(Records from a data collection)
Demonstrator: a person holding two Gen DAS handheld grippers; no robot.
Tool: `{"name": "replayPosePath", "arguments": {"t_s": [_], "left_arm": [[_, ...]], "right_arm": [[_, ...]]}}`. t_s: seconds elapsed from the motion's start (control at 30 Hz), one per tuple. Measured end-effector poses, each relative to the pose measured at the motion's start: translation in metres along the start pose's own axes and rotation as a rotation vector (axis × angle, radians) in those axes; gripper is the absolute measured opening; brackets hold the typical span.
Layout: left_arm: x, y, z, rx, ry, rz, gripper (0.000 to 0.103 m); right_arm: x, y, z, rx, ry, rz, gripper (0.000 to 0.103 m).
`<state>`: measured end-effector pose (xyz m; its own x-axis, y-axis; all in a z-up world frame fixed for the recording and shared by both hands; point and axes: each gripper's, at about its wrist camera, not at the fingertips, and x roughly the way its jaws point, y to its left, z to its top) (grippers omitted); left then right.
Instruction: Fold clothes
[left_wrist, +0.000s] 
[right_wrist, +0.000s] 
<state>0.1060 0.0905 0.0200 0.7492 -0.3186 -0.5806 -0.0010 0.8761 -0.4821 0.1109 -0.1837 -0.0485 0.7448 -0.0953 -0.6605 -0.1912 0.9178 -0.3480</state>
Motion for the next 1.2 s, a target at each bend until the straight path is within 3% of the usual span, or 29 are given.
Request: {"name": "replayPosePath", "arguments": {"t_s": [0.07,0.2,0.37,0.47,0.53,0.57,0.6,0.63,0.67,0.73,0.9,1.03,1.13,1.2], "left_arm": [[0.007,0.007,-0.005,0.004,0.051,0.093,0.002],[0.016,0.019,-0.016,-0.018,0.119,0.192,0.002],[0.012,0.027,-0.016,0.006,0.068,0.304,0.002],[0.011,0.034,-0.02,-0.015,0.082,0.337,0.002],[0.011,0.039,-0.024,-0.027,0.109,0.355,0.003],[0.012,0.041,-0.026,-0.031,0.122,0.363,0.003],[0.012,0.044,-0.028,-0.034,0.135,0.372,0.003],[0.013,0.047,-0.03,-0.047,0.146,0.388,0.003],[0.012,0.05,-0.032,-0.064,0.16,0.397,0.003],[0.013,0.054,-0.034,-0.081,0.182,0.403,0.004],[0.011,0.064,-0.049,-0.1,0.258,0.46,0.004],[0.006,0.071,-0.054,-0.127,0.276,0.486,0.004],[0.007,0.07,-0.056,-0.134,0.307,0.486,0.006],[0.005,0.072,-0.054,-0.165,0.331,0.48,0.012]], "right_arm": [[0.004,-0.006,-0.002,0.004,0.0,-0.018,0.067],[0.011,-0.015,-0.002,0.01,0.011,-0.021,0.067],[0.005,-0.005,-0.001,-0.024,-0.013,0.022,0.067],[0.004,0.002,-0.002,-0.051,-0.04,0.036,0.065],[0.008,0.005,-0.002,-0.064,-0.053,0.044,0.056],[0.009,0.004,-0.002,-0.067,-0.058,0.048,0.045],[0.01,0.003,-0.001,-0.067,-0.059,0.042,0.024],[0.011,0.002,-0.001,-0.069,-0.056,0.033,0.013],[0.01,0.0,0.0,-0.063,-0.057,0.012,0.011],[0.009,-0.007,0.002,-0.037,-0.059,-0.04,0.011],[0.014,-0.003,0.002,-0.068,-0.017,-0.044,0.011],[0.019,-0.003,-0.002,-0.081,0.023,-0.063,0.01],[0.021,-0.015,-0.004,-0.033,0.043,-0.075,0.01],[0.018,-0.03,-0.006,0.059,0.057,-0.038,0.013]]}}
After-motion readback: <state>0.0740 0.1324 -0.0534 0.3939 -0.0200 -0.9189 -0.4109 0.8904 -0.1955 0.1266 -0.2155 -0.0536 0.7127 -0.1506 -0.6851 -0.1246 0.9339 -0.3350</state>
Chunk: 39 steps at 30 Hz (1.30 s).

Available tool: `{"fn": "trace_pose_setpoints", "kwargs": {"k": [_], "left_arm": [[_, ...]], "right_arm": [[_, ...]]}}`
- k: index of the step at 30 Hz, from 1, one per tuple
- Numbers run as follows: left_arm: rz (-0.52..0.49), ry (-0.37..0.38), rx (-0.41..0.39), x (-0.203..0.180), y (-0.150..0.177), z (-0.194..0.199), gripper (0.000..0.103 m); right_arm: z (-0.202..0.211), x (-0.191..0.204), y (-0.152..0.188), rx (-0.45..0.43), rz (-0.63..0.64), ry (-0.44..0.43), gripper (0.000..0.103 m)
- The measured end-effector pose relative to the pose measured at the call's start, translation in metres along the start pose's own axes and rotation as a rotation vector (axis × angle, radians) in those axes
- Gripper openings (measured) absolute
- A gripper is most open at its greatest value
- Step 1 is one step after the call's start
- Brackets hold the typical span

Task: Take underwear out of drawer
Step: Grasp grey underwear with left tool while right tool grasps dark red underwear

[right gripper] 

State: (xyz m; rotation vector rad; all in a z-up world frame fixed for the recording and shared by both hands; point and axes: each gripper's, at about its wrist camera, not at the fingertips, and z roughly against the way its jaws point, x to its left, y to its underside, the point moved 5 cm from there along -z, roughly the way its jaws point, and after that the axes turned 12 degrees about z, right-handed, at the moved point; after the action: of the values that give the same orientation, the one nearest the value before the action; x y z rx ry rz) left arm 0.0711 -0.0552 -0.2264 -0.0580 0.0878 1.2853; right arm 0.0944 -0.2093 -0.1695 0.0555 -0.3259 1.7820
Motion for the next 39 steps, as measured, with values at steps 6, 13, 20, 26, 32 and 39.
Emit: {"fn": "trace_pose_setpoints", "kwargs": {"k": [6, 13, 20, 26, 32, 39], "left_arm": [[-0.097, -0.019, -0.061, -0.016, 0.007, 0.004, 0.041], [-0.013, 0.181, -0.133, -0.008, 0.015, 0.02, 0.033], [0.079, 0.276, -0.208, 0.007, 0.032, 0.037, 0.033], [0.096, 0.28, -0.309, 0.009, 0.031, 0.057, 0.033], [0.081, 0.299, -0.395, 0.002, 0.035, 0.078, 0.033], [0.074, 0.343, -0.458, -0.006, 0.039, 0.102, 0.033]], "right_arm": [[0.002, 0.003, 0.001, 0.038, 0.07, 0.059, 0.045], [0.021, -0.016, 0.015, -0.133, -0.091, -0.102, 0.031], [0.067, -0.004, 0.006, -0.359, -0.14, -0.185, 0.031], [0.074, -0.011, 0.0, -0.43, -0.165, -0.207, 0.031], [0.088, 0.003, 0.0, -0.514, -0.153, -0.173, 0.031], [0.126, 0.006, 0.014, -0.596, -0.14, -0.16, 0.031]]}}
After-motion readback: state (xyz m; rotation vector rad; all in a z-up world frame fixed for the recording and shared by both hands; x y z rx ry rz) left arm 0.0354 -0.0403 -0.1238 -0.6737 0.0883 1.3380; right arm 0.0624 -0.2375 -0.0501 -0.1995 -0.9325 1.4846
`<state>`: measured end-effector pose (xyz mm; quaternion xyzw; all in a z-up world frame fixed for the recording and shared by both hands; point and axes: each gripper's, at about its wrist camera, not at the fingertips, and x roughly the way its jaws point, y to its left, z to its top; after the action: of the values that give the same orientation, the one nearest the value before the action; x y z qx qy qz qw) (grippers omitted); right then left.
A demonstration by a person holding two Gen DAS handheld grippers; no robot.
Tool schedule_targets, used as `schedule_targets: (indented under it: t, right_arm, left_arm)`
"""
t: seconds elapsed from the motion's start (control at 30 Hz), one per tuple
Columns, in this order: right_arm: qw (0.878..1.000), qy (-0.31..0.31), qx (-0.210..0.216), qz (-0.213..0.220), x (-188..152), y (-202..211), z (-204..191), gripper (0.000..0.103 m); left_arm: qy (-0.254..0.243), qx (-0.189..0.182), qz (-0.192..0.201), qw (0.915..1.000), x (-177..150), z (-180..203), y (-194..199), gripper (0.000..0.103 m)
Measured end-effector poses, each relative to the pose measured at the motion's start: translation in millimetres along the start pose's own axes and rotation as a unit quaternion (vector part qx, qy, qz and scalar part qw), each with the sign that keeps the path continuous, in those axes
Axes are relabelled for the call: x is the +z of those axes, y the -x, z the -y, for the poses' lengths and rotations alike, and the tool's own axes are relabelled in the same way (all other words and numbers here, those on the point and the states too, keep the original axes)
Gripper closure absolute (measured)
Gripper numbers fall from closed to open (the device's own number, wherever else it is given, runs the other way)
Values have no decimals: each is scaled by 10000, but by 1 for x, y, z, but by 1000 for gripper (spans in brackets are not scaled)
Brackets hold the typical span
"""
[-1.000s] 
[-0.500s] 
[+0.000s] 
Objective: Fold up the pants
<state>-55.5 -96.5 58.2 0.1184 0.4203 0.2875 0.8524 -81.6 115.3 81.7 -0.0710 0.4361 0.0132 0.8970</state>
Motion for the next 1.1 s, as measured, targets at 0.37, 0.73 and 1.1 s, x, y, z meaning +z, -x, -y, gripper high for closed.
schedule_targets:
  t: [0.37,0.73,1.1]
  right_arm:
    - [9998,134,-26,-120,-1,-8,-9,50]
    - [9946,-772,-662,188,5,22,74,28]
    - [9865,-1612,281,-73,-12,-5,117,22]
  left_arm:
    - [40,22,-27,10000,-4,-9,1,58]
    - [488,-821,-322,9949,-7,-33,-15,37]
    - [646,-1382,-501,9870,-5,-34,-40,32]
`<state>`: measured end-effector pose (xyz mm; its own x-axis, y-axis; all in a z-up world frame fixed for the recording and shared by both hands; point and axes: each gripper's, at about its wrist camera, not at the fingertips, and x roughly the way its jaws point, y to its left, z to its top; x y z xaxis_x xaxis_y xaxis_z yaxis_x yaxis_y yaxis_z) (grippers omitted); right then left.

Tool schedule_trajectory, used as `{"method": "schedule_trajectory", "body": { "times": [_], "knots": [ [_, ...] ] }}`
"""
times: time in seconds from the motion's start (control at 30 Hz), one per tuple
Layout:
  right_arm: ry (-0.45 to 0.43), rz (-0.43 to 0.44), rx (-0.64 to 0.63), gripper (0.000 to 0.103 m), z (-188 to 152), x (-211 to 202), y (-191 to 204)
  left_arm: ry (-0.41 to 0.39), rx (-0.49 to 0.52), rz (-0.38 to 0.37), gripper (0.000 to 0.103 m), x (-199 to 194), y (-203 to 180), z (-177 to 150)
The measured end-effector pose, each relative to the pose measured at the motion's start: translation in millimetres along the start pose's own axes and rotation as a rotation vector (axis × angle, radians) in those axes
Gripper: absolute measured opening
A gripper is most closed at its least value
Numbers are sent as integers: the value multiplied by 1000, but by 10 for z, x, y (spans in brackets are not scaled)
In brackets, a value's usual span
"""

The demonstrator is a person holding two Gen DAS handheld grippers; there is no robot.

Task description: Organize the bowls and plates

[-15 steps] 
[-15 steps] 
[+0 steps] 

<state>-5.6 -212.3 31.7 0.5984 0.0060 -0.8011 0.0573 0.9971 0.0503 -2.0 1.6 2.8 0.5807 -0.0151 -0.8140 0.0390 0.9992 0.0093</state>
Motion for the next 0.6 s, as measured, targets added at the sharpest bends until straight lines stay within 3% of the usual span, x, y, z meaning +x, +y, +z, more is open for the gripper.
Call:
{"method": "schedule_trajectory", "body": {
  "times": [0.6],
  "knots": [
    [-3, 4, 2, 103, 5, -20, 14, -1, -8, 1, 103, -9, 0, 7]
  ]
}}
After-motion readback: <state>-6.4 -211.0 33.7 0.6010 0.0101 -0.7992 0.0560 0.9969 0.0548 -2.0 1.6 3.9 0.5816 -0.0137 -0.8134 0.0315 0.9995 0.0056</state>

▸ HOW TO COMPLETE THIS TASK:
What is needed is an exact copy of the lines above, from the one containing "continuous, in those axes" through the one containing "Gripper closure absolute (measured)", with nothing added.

▸ FINISHED TASK:
Measured end-effector poses, each relative to the pose measured at the motion's start: translation in millimetres along the start pose's own axes and rotation as a unit quaternion (vector part qx, qy, qz and scalar part qw), each with the sign that keeps the path continuous, in those axes
Axes are relabelled for the call: x is the +z of those axes, y the -x, z the -y, for the poses' lengths and rotations alike, and the tool's own axes are relabelled in the same way (all other words and numbers here, those on the point and the states too, keep the original axes)
Gripper closure absolute (measured)

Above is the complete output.